WORK INSTRUCTIONS
Search the data for the string "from" and extract every line where it appears.

───── MATERIAL PROVIDED ─────

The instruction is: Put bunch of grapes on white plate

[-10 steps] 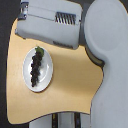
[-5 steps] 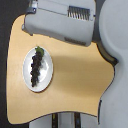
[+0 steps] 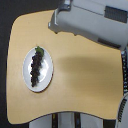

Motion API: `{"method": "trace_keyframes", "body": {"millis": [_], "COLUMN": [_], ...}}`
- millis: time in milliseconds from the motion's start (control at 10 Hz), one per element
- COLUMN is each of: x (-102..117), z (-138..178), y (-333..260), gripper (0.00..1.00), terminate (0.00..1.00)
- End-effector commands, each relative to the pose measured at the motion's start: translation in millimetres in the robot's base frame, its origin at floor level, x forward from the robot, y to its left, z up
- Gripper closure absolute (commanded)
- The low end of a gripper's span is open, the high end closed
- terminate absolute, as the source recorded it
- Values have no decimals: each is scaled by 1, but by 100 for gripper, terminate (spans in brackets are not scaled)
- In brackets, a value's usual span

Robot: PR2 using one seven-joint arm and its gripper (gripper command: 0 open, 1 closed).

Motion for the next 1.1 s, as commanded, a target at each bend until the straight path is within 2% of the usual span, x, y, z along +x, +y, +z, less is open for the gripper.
{"method": "trace_keyframes", "body": {"millis": [0,400,700,1000], "x": [2,-20,-36,-49], "z": [22,35,31,25], "y": [-130,-203,-232,-234], "gripper": [0,0,0,0], "terminate": [0,0,0,0]}}
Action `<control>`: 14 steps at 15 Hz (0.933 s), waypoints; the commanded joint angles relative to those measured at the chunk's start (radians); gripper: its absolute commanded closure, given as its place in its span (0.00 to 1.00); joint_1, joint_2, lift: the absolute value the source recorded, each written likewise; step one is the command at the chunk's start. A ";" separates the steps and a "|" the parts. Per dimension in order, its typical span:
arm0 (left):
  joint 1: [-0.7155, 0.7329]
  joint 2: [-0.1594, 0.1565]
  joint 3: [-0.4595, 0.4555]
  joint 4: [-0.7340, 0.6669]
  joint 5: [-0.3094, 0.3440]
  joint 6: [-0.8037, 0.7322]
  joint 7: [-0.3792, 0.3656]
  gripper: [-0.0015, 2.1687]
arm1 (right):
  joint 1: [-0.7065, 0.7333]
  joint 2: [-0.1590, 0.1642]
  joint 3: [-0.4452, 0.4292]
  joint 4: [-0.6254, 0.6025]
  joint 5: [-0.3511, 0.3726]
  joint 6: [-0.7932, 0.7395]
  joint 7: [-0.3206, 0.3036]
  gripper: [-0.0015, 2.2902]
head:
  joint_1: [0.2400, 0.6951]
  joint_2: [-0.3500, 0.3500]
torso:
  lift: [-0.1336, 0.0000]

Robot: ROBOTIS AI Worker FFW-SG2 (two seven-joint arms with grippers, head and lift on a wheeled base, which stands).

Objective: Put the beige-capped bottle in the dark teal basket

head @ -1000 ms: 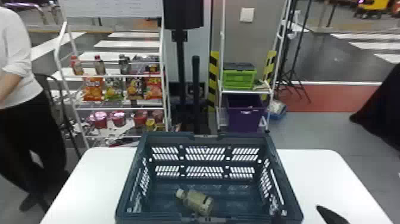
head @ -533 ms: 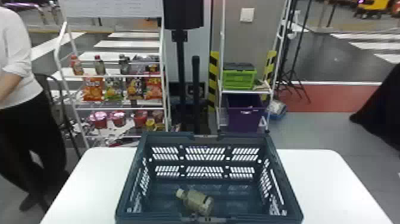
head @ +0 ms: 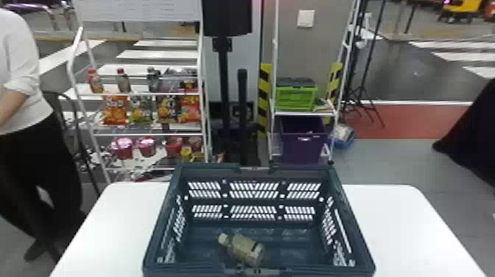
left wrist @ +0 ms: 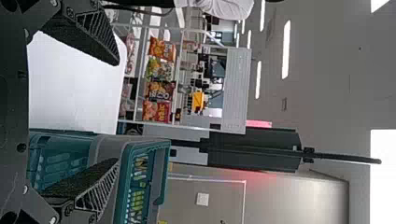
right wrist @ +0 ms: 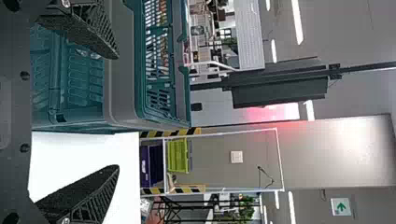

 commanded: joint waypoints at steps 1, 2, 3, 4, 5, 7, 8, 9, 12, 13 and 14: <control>0.008 0.000 -0.002 -0.006 0.000 0.001 0.000 0.07 | 0.001 0.021 -0.001 0.006 -0.002 -0.010 0.017 0.02 | 0.57 0.50 | 1.00; 0.008 0.000 -0.002 -0.008 0.000 0.004 0.000 0.07 | 0.002 0.021 0.001 0.006 0.000 -0.010 0.017 0.02 | 0.57 0.50 | 1.00; 0.010 0.000 -0.002 -0.009 0.000 0.004 0.000 0.07 | 0.005 0.021 0.001 0.006 0.000 -0.010 0.015 0.02 | 0.57 0.50 | 1.00; 0.011 -0.002 -0.004 -0.008 0.000 0.004 0.000 0.07 | 0.010 0.021 -0.001 0.006 -0.002 -0.013 0.017 0.02 | 0.57 0.50 | 1.00; 0.013 -0.002 -0.005 -0.006 -0.001 0.004 0.000 0.07 | 0.013 0.021 -0.001 0.006 -0.002 -0.019 0.017 0.02 | 0.57 0.50 | 1.00; 0.014 -0.008 -0.005 -0.006 -0.009 0.004 0.000 0.07 | 0.020 0.021 -0.002 0.006 -0.002 -0.035 0.017 0.02 | 0.57 0.50 | 1.00; 0.016 -0.008 -0.005 -0.008 -0.012 0.004 0.001 0.07 | 0.022 0.021 -0.002 0.006 -0.002 -0.044 0.017 0.02 | 0.57 0.50 | 1.00; 0.017 -0.008 -0.005 -0.009 -0.012 0.004 0.001 0.07 | 0.024 0.021 -0.002 0.003 -0.002 -0.047 0.017 0.02 | 0.57 0.50 | 1.00; 0.017 -0.008 -0.005 -0.009 -0.012 0.004 0.001 0.07 | 0.024 0.021 -0.002 -0.003 -0.002 -0.047 0.017 0.02 | 0.57 0.50 | 1.00; 0.017 -0.011 -0.005 -0.008 -0.012 0.001 0.001 0.07 | 0.025 0.021 -0.004 -0.003 -0.002 -0.047 0.017 0.02 | 0.57 0.50 | 1.00; 0.016 -0.013 -0.005 -0.005 -0.012 0.001 0.000 0.07 | 0.025 0.021 -0.004 -0.003 -0.002 -0.047 0.017 0.02 | 0.57 0.50 | 1.00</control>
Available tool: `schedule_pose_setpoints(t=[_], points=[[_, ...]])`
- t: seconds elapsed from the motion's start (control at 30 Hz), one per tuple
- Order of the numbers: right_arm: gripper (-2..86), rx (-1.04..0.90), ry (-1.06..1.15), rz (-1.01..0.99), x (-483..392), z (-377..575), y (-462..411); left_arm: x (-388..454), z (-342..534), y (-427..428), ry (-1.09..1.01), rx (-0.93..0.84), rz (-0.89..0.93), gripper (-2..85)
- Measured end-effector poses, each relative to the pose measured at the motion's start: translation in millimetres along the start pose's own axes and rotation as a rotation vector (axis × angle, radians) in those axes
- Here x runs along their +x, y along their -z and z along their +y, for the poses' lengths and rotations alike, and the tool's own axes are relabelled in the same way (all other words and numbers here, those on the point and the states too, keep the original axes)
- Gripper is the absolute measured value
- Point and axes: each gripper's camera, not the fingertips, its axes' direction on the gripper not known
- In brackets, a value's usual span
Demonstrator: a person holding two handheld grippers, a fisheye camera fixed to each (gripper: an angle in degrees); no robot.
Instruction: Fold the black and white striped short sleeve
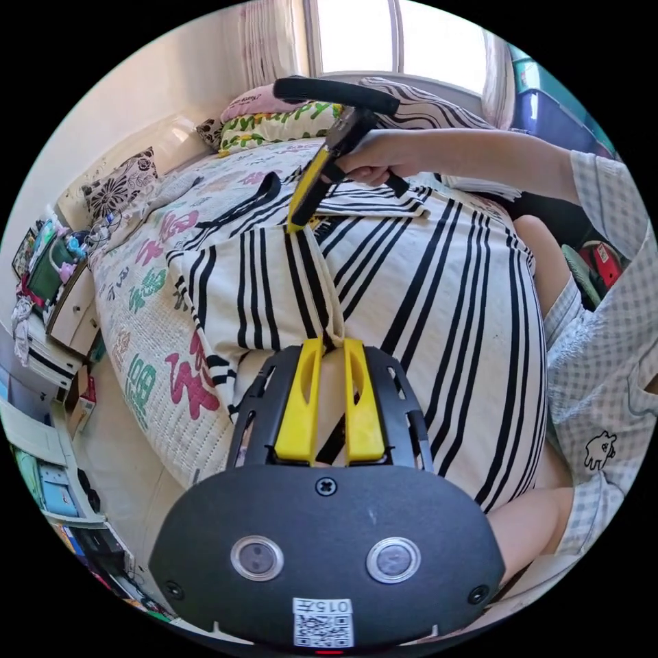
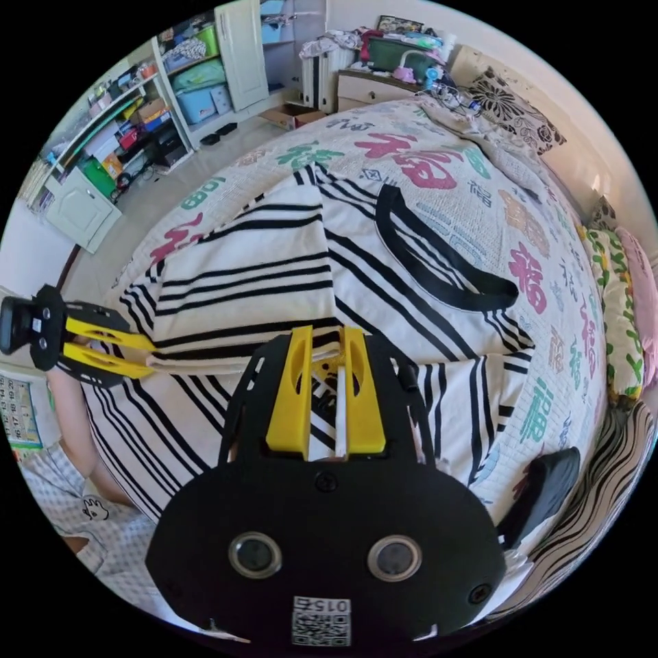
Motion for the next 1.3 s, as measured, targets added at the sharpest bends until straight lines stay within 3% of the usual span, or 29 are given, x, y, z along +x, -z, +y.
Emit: schedule_pose_setpoints(t=[0.13, 0.2, 0.27, 0.4, 0.47, 0.77, 0.83, 1.03, 1.3], points=[[8.2, 0.135, -0.096, -0.139, 38, 29, 34, -29, 28, 35, 0.189, 0.141, -0.127, 3.9], [7.9, 0.240, -0.142, -0.041, 72, 52, 52, -62, 37, 64, 0.376, 0.338, -0.160, 5.3], [7.8, 0.263, -0.204, 0.024, 102, 66, 57, -83, 23, 72, 0.409, 0.419, -0.119, 7.2], [8.8, 0.301, -0.357, -0.050, 167, 88, 57, -130, -77, 44, 0.338, 0.182, -0.199, 10.0], [9.3, 0.309, -0.404, -0.081, 185, 94, 56, -155, -113, 23, 0.354, 0.154, -0.168, 9.1], [11.3, 0.080, -0.310, 0.046, 204, 97, 27, -261, -180, -91, 0.628, -0.081, -0.088, 9.8], [10.8, 0.085, -0.301, 0.041, 204, 105, 30, -261, -181, -106, 0.619, -0.137, -0.085, 9.3], [1.0, 0.142, -0.287, -0.021, 205, 154, 59, -246, -172, -79, 0.548, -0.073, -0.034, 1.6], [-0.4, 0.406, -0.112, -0.142, 152, 311, 188, -107, -107, 94, 0.241, 0.181, -0.073, 0.4]])
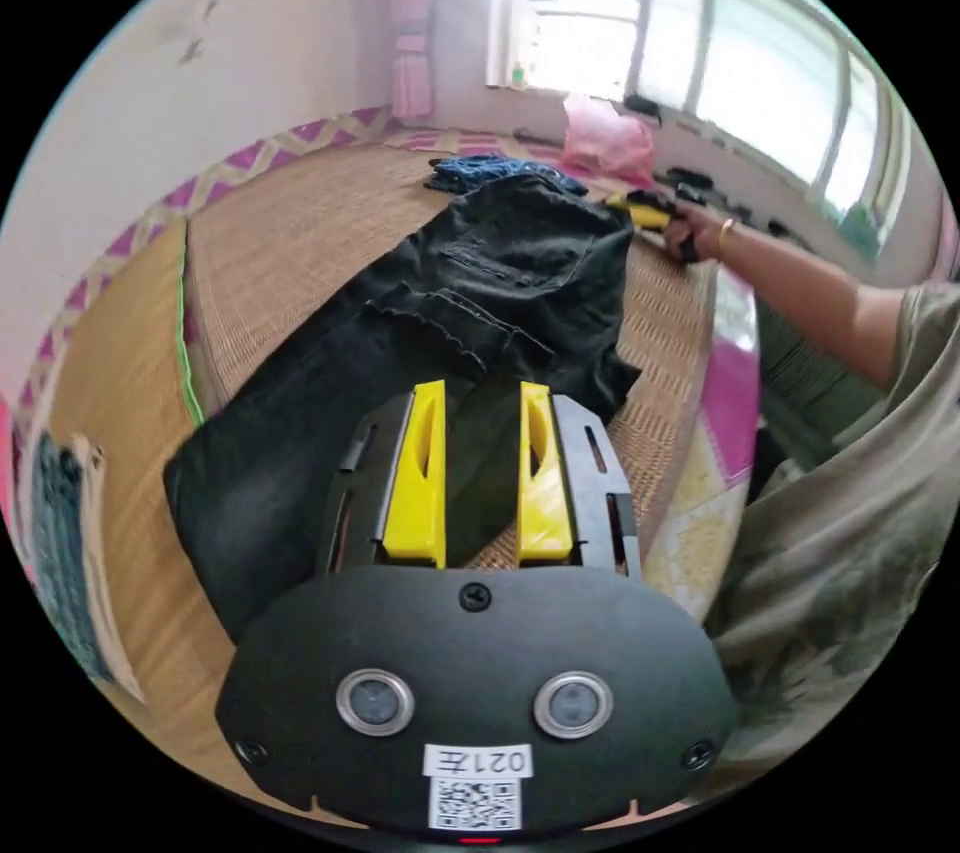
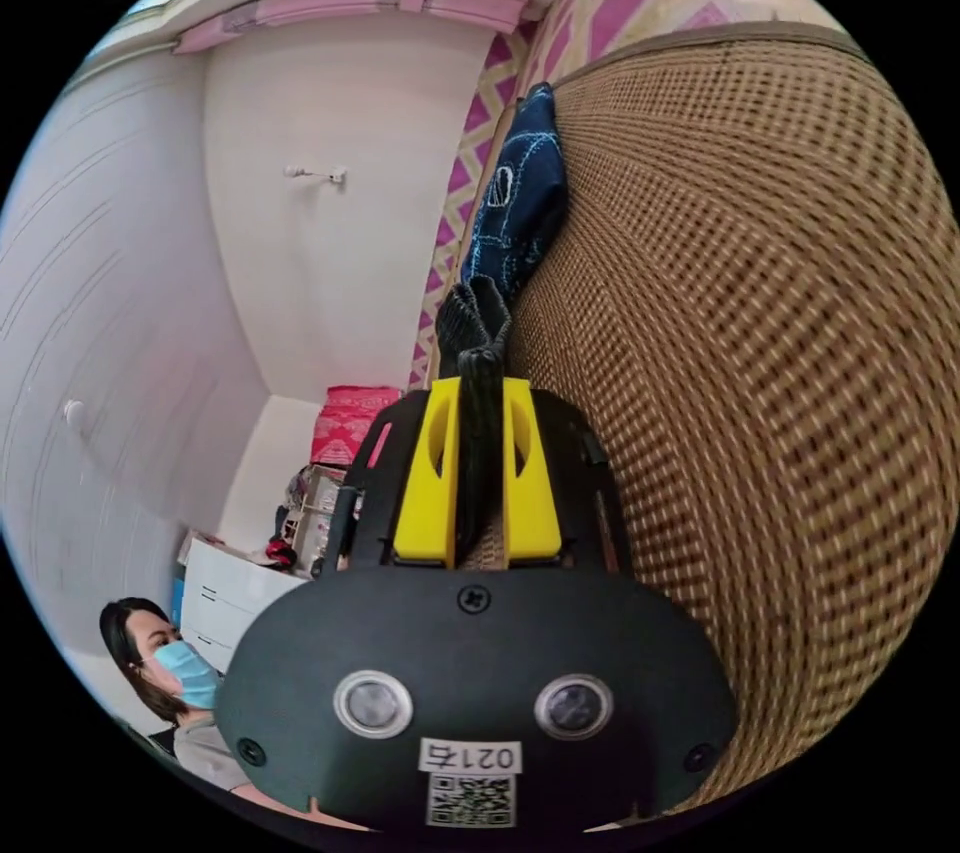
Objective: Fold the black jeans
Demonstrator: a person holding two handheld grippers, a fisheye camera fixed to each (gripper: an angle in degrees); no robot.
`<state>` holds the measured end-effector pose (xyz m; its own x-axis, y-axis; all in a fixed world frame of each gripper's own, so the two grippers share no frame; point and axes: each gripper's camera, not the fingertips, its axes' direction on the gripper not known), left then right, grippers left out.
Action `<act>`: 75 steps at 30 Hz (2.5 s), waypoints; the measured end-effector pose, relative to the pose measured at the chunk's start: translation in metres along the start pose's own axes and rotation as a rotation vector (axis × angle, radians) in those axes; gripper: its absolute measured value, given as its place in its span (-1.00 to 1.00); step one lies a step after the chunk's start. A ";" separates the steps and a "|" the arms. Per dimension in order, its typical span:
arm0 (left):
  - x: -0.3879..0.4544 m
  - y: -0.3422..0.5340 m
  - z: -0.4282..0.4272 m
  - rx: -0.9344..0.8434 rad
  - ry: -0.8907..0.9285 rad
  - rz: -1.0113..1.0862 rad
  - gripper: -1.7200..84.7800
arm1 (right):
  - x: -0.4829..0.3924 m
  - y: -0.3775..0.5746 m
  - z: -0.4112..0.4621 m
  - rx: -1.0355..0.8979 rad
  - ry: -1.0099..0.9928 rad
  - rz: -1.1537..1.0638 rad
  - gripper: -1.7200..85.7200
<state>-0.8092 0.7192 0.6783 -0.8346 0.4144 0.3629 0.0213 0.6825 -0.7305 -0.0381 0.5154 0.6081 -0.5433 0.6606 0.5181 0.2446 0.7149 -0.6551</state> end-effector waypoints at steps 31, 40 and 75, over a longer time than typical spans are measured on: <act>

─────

RESPONSE FOR THIS EXERCISE
- millis: time in milliseconds from the motion's start (control at 10 Hz), one per element
- End-effector commands, each relative to the pose measured at the motion's start: translation in millimetres in the robot's base frame, its origin at floor level, x forward from the robot, y to its left, z up
- t: seconds elapsed from the motion's start (control at 30 Hz), one per tuple

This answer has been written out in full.